Without further ado, here are the Spring 2021 additions to Art Herstory’s line of note cards:
Artemisia Gentileschi, Self-Portrait as Clio, c. 1640
This card reproduces a painting held in The Bennett Collection of Women Realists in San Antonio, Texas (the conveyor of The Bennett Prize). Art Herstory is tremendously grateful to the owners for partnering with us to make the work accessible to Artemisia’s large—and ever-growing—fan club. Read about the artist on the Artemisia page of The Bennett Collection’s website. And while you are there, be sure to explore the carefully curated assemblage of paintings by women figurative realists from the seventeenth century to the present. The Collection includes work by cutting-edge contemporary artists. It also holds works by women painters from across the generations, including Gertrude Abercrombie, Elaine de Kooning, Elisabetta Sirani, Mary Cassatt, and many others.
Elisabetta Sirani, Signora Ortensia Leoni Cordini as Saint Dorothy, 1661
With the publication of this note card, Art Herstory introduces the seventeenth-century virtuosa Elisabetta Sirani to our line! Visit the new Art Herstory resource page on this artist to learn more about the artist’s life and work. Not only is this the first Sirani card for Art Herstory, it is also the first work from a university or college museum for our stationery line. We are grateful to the Chazen Museum of Art at the University of Wisconsin–Madison for participating in the Art Herstory project. Look for this card in the museum store!
Orsola Maddalena Caccia, Fruit and Flowers, c. 1630
As Art Herstory and Artnet recently reported, in 2020 the Metropolitan Museum of Art received a bequest of three paintings by seventeenth-century artist-nun Orsola Maddalena Caccia! We lose no time in celebrating this happenstance in true Art Herstory fashion: by featuring one of the paintings on a card. While this is the first Suor Orsola painting in our note card line, the artist is not new to Art Herstory. Her Nativity is the image presented on our inaugural Christmas card.
Maria Sibylla Merian, Study of Capers, Gorse, and a Beetle, 1693
Finally, we introduce not one, but two, cards featuring works by the intrepid seventeenth-century entomologist and illustrator Maria Sibylla Merian. Be sure to visit the new Art Herstory resource page for this artist. The extensive bibliography lists not only scholarly books and books for young readers, but even includes a coloring book!
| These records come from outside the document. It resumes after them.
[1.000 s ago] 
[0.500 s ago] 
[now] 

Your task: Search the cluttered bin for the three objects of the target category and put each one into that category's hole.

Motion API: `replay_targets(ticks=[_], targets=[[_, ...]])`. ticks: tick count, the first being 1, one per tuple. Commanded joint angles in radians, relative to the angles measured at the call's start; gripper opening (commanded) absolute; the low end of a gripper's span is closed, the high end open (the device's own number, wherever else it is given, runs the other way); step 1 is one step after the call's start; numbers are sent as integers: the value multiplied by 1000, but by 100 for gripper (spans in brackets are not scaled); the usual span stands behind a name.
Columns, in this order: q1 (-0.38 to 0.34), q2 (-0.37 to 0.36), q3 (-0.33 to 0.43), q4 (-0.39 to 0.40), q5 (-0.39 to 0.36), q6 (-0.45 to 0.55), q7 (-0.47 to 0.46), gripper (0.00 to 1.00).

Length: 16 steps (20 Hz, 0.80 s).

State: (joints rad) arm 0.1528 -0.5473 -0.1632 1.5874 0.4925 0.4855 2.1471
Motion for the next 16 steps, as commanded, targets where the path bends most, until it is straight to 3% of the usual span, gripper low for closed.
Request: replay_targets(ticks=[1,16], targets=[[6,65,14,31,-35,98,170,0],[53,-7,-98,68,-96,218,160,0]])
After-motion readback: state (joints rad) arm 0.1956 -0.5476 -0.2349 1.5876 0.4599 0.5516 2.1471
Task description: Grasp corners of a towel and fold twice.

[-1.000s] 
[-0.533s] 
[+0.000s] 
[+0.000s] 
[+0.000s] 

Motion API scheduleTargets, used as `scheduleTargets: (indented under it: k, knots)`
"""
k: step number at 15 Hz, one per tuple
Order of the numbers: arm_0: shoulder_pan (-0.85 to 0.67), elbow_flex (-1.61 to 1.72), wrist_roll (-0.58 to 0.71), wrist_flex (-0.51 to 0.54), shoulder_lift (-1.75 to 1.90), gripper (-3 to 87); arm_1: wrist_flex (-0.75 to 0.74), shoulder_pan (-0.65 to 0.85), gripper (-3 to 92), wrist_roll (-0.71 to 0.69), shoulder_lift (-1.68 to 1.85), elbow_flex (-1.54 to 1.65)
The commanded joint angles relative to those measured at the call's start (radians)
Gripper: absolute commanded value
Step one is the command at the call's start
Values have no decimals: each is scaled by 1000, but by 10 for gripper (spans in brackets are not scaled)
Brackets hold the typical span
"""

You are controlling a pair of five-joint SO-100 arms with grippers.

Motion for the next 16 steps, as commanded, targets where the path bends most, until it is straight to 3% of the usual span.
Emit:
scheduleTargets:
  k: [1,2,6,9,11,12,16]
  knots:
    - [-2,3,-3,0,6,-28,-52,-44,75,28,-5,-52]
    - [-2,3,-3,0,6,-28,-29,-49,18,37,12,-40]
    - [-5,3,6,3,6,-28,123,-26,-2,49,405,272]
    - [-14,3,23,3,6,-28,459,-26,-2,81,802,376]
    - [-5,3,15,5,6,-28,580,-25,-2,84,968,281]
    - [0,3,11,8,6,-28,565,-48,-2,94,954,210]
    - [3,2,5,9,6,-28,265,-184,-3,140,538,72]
The Met’s free and unrestricted use policy made it possible to create the card shown above, as well as the Caccia card described earlier in this post, and our note card of Artemisia Gentileschi’s Esther before Ahasuerus. We are grateful.
Maria Sibylla Merian, The Rocu Tree, with Caterpillars, Moths, and Butterflies, 1730/71
Alert readers will have noticed from our Maria Sibylla Merian resource page, or another source, that the artist died in 1717. Yet this artwork is dated 1730/71! This is not an error on our part. The work is a counterproof, made posthumously from plates the author had made for her publication The Insects of Suriname.
Here again, Art Herstory is grateful to the holding museum for its Open Content Program. The Getty makes available, without charge or permission requirements, all available digital images to which the Getty holds the rights, or that are in the public domain. This policy makes possible not only the new card illustrated above, but also our recently issued note card that reproduces The Getty’s Still Life with Bowl of Citrons, by Giovanna Garzoni.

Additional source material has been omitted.